EXERCISE DESCRIPTION:
For each line of the data that includes the word "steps", copy the line.

GIVEN MATERIAL:
++++++

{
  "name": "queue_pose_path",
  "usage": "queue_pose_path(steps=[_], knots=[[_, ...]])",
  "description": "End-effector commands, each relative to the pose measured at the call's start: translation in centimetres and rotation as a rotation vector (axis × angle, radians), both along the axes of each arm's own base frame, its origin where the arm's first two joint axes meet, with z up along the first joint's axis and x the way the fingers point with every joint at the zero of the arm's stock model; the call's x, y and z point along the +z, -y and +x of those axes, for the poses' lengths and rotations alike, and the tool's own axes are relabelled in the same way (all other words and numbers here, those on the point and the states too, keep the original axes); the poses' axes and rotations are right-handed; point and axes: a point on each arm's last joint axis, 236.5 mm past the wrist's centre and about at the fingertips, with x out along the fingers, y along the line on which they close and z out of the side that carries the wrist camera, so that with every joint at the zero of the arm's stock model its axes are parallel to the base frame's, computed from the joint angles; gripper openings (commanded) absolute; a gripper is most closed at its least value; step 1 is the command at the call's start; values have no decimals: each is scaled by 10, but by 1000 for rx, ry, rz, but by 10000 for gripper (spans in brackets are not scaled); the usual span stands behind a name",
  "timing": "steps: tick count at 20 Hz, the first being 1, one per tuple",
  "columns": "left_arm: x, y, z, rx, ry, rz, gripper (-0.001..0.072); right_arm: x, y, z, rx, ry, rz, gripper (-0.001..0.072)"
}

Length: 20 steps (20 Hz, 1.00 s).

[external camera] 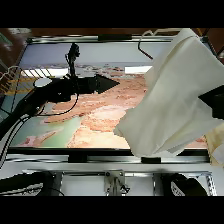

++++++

WRITTEN SOLUTION:
  "usage": "queue_pose_path(steps=[_], knots=[[_, ...]])",
  "timing": "steps: tick count at 20 Hz, the first being 1, one per tuple",
Length: 20 steps (20 Hz, 1.00 s).

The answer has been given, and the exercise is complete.